こちらのデータは、旧市民会館が解体されることを受けて、それらを3Dデータとして保存するプロジェクトの中で取得されました。
こちらのデータ(高密度でないもの)はオープンソースとして公開されています。このデータを利用して、SNSなどで発信する際は、「#3DDA #旧都城市民会館 」 で投稿するとよいそうです。
3.2. truevis様のページ
以下のページでは、より小規模な点群がpts形式でダウンロード可能です。
4. ptsファイルをスキャン・エックスにアップロードしてみよう
3.1で述べた、旧都城市民会館の点群ファイルをスキャン・エックスにアップロードしてみました。特別な設定は必要ありません。今回は、素早く閲覧・共有するため、「スキップ」を利用して、アップロードしました。
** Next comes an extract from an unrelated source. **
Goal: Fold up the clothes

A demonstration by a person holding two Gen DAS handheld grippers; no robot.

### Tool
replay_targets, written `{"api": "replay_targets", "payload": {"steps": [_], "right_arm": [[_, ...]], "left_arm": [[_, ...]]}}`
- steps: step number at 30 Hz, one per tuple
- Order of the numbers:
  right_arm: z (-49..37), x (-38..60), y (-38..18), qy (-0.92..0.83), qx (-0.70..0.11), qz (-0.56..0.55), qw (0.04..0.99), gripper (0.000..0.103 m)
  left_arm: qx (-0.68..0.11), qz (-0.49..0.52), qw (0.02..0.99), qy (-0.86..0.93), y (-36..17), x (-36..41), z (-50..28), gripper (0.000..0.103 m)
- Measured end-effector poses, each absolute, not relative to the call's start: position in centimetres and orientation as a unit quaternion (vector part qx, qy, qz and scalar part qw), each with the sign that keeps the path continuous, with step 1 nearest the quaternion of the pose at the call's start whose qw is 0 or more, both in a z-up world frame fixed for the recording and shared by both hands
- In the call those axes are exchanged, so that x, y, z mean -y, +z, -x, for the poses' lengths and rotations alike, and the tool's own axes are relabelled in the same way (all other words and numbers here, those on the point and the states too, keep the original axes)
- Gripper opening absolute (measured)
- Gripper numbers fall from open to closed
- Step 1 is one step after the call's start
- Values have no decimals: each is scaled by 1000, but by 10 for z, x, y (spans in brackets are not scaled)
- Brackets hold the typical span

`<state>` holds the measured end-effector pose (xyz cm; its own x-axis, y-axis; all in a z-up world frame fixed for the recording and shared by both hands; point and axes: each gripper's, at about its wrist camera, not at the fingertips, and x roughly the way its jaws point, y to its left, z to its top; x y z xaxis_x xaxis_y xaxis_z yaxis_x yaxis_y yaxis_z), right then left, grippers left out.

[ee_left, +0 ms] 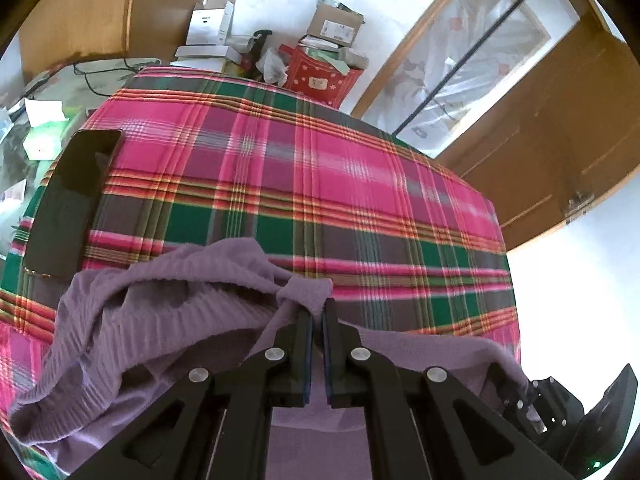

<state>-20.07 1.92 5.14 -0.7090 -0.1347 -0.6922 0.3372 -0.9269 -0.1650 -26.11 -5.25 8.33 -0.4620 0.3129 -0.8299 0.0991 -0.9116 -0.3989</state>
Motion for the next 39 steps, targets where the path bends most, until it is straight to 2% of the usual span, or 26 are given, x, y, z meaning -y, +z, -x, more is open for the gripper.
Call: {"api": "replay_targets", "payload": {"steps": [20,39], "right_arm": [[311,-7,55,-914,-169,-361,74,6],[363,5,15,-896,-192,-399,46,6]], "left_arm": [[226,509,43,830,70,62,324,4],[221,527,60,819,42,65,346,6]]}}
以下のように、ptsファイルをスキャン・エックスにてきれいに表示することができました。閲覧のみならず、分類処理や、メッシュ化など、色々な機能が利用可能です。ぜひお試しください。

5. まとめ
この記事では、点群のファイル形式である、ptsフォーマットについて説明しました。各列が、xyz, 強度, RGBになっており、シンプルな構造を有していました。また、4章でお見せしたように、スキャン・エックスでもpts形式のファイルをアップロードすることができます。ぜひお試しください。なお、ソフトウェアの使い方によっては、列数が増えたりと、本記事で紹介するフォーマットと若干異なる形式のファイルが生成される場合もございますのでご注意ください。
データについて
本記事では、旧都城市民会館の点群を利用させていただきました。
その他. ptsファイルをプログラミング言語にて読み込んで閲覧してみよう
3.1で述べた、旧都城市民会館の点群ファイルをプログラミングにて読み込み、閲覧したいと思います。言語はMATLABを利用します。ASCII形式なので、readmatrix関数で簡単に読み込むことができます。pointCloud関数で、point cloud変数にして、pcshow関数で表示できます。
clear;clc;close all
%% 読み込み
xyzirgb = readmatrix("旧都城市民会館_屋外.pts","FileType","text");
%% point cloud変数を作成
pt = pointCloud(xyzirgb(:,1:3),"Color",xyzirgb(:,5:7)/255,'Intensity',xyzirgb(:,4));
%% RGB表示
figure;pcshow(pt);title('RGB表示')
%% intensity表示
figure; pcshow(pt.Location,pt.Intensity);title('intensity表示');hold on
colorbar
以下の動画は、pcshow関数で、点群を表示したときの様子を示します。きれいに可視化できていることがわかります。